- [ACTIVITY]
From the records below, transcribe exactly the lines that begin at the line with "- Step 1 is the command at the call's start" and end at the line with "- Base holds", both included.

- [TASK DATA]
+++

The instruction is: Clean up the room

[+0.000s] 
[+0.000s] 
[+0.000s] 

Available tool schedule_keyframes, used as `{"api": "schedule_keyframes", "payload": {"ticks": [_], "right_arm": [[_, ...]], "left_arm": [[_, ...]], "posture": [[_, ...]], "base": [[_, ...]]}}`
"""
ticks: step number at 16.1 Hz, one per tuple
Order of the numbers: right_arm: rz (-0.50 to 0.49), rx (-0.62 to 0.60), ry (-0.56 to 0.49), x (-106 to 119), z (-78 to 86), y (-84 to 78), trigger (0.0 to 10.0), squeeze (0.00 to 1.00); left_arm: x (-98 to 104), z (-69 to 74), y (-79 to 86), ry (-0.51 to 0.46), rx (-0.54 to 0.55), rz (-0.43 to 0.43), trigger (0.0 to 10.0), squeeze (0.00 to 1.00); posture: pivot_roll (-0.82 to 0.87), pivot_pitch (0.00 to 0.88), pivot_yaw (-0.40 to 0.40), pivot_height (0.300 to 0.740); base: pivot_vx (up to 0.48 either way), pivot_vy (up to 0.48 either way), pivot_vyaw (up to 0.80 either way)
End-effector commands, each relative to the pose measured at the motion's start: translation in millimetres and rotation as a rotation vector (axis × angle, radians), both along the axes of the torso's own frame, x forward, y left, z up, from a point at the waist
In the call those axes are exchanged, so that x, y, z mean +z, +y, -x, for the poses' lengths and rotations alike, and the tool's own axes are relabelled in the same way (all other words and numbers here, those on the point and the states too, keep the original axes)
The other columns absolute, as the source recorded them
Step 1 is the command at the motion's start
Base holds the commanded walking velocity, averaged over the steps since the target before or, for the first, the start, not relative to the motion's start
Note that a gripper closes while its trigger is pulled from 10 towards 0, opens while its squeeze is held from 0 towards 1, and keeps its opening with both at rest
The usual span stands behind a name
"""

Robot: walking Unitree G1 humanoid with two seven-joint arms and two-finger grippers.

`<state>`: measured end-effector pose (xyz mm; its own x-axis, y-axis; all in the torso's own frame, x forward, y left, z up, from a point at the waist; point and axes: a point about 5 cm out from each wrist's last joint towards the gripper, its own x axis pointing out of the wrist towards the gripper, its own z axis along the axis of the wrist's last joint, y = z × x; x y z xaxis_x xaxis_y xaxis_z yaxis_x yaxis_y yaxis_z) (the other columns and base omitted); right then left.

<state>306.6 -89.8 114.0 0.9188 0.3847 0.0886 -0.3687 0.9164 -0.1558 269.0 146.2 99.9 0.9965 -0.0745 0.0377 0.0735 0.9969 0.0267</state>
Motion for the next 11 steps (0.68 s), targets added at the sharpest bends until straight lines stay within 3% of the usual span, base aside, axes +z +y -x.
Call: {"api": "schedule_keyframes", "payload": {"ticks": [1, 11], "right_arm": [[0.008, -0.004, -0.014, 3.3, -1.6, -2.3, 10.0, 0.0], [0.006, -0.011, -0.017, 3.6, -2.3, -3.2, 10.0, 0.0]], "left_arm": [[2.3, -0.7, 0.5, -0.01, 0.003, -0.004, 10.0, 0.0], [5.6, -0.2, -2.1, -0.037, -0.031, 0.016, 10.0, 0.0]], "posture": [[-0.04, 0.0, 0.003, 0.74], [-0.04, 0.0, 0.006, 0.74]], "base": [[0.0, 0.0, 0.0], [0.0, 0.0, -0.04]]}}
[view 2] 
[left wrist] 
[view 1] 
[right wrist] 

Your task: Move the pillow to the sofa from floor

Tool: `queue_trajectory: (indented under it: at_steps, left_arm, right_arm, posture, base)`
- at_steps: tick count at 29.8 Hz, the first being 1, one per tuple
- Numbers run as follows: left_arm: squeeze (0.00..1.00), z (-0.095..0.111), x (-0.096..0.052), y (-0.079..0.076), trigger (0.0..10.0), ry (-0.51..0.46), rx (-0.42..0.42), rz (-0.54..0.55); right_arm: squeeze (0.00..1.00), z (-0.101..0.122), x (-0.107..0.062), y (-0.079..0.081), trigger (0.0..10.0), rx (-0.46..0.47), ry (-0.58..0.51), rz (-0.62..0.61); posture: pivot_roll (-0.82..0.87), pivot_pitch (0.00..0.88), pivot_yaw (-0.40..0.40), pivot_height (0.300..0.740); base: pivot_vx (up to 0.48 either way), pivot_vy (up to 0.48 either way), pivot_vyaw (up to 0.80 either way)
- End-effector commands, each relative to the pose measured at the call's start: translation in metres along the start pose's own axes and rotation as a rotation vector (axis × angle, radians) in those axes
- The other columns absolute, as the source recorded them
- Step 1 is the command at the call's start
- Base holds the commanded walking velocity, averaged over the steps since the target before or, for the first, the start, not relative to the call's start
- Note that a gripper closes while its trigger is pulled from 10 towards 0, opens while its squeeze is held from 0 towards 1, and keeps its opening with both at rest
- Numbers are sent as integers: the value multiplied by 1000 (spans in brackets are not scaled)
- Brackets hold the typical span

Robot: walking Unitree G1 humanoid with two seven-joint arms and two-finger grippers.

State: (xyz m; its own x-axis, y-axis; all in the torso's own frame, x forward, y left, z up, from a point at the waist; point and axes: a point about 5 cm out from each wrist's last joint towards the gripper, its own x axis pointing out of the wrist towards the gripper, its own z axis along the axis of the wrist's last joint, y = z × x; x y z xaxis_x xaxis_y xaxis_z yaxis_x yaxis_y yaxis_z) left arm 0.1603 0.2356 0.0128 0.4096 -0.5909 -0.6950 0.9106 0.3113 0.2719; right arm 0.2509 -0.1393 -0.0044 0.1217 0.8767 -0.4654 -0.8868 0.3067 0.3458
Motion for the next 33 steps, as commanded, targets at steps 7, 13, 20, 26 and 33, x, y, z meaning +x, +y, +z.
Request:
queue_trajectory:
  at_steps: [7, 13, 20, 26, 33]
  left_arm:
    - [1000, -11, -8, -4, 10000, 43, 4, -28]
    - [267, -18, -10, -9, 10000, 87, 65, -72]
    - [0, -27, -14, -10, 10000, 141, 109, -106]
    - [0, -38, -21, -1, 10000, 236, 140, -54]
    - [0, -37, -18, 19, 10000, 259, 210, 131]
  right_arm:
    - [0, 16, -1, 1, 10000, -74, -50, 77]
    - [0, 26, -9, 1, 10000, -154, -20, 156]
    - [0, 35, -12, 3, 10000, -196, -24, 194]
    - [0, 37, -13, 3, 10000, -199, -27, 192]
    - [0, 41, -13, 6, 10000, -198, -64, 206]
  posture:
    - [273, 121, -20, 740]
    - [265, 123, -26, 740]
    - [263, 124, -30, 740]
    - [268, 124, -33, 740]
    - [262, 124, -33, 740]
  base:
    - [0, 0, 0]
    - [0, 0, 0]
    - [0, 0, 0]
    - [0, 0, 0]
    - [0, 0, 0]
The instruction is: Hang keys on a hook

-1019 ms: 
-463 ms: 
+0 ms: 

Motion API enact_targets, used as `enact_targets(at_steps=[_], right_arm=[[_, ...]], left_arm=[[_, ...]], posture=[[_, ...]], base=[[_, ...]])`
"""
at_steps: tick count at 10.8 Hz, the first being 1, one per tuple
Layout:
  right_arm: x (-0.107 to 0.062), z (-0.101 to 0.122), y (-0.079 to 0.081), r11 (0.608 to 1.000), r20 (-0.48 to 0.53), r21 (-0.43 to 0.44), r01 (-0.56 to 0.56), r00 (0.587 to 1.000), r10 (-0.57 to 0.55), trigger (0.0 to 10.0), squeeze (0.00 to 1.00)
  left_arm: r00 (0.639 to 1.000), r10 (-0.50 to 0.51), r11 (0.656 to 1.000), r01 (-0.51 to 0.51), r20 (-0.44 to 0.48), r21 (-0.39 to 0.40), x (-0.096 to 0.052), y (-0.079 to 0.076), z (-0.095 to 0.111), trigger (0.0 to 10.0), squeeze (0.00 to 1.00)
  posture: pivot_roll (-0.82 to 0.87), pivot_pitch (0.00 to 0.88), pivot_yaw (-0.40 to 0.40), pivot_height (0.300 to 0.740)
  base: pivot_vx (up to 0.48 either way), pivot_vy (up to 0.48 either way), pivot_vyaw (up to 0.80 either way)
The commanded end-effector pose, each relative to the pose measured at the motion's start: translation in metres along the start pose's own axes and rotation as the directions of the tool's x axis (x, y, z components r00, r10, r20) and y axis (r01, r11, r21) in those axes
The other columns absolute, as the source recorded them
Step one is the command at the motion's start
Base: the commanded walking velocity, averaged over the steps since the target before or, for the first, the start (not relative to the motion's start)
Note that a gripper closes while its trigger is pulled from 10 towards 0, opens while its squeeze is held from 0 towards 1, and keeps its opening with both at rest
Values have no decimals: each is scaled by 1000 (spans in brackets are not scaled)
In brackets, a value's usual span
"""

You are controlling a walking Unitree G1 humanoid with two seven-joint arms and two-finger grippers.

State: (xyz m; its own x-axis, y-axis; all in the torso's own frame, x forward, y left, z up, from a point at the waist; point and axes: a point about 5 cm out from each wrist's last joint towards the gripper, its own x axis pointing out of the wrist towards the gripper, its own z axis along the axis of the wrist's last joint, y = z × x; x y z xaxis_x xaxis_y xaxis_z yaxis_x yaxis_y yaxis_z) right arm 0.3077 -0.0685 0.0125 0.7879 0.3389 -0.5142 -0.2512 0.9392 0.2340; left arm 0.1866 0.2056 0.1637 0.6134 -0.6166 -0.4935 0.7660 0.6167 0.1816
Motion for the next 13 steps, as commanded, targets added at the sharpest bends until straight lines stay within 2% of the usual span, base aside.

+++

- [RESPONSE TO THE EXERCISE]
- Step 1 is the command at the call's start
- Base holds the commanded walking velocity, averaged over the steps since the target before or, for the first, the start, not relative to the call's start

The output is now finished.